CommentairePrimes maladie: il est un peu court le Conseil fédéral
Deux mois avant le vote, le Gouvernement dit non aux initiatives. Mais cela ne suffira pas.
- par
- Eric Felley
Ce vendredi, Elisabeth Baume-Schneider a présenté la position du Conseil fédéral concernant les deux initiatives qui visent à réduire la charge des frais de santé sur les ménages helvétiques. L'une, socialiste, veut limiter les primes à 10 % du revenu. L'autre, du Centre, veut mettre un frein à la hausse des coûts avec un mécanisme lié à l'économie.
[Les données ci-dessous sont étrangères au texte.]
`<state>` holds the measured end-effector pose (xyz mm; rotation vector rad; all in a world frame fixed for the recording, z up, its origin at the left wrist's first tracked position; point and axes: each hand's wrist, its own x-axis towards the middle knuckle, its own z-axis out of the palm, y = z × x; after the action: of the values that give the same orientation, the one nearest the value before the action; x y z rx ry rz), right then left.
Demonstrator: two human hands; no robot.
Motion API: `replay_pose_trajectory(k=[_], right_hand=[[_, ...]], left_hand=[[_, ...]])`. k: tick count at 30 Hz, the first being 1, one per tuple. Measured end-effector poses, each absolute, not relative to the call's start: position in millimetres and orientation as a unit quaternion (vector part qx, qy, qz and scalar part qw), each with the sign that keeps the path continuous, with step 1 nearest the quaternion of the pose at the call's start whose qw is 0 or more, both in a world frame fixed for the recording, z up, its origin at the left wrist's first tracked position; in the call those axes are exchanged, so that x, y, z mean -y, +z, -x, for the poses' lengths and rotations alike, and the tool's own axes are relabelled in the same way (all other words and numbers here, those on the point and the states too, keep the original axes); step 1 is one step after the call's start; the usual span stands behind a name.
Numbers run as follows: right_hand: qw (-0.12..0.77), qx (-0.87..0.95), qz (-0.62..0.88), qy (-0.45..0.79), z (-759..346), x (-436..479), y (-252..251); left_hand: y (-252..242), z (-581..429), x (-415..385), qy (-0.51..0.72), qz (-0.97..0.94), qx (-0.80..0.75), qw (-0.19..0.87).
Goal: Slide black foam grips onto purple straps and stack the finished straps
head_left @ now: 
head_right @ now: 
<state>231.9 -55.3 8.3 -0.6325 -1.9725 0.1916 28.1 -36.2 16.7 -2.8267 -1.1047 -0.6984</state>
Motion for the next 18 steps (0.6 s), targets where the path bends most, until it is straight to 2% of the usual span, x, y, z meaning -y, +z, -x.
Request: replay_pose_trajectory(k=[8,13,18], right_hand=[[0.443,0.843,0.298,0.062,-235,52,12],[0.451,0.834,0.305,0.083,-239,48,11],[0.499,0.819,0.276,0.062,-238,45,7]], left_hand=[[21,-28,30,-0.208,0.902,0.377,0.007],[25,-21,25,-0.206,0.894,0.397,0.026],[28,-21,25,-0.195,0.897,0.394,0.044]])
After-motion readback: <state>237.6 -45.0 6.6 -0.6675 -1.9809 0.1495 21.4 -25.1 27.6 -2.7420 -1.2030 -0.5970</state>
Lors des débats au Parlement, l'opposition du Conseil fédéral à ces deux propositions était connue. On est surpris ici de la précocité de sa prise de position, plus de deux mois avant la date des votations du 9 juin, alors que la campagne n'a pas vraiment commencé. Ce matin, on a senti la volonté d'Elisabeth Baume-Schneider de faire vite son travail, lisant la plupart du temps des notes bien préparées. Mais sans grande conviction.
L'impasse du système
Pour le Conseil fédéral, l'initiative sur les primes ne va pas, parce que ce sont les cantons qui devraient d'abord prendre leurs responsabilités, et elle n'aborde pas directement les coûts de la santé. Mais, justement, l'initiative sur les coûts ne va pas non plus, parce qu'elle veut réduire les coûts. Et ça, c'est mauvais pour le commerce.
Ce positionnement du Conseil fédéral résume tout à fait l'impasse dans laquelle se trouve le système de la santé en Suisse face à l'explosion des primes, qui accablent chaque année un peu plus les ménages de la classe moyenne. Le peuple est fatigué de ce double langage politique qui, d'un côté, promet de prendre les choses en main, et de l'autre, s'en montre incapable.
Tous les acteurs veulent de la croissance
Le frein à la hausse des coûts est probablement la meilleure piste, mais là, tous les acteurs de la santé s'en méfient. Qui va devoir freiner? Les hôpitaux, les généralistes, les pharmaciens, les physios, les psy, les labos, les assureurs-maladie, la recherche pharmaceutique, les vendeurs de seringues ou de hanches?
Tous ces secteurs économiques veulent de la croissance, donc il n'est pas question de ralentir la marche des affaires. Et puis, le Conseil fédéral donne les arguments qui vont avec: la population vieillissante consomme de plus en plus de soins, tandis que de nouveaux traitements sont prometteurs, même s'ils coûtent des montants astronomiques à six, voire sept chiffres par année.
Plus comme ça!
D'ici au 9 juin, la campagne sera pour le moins controversée, parce que dans la santé, chacun cherche à tirer la couverture à soi. Son chiffre d'affaires atteint aujourd'hui les 90 milliards de francs. À l'autre bout, les assurés et les patients paient le prix fort pour l'un des meilleurs systèmes de santé au monde, assurément l'un des plus chers.
Après le vote en faveur de la 13ᵉ rente AVS le 3 mars dernier, tout est possible. La population pourrait donner un nouveau signal contre le Conseil fédéral et la majorité du Parlement, en glissant un double oui dans les urnes le 9 juin pour dire: «Ça ne peut plus continuer comme ça!».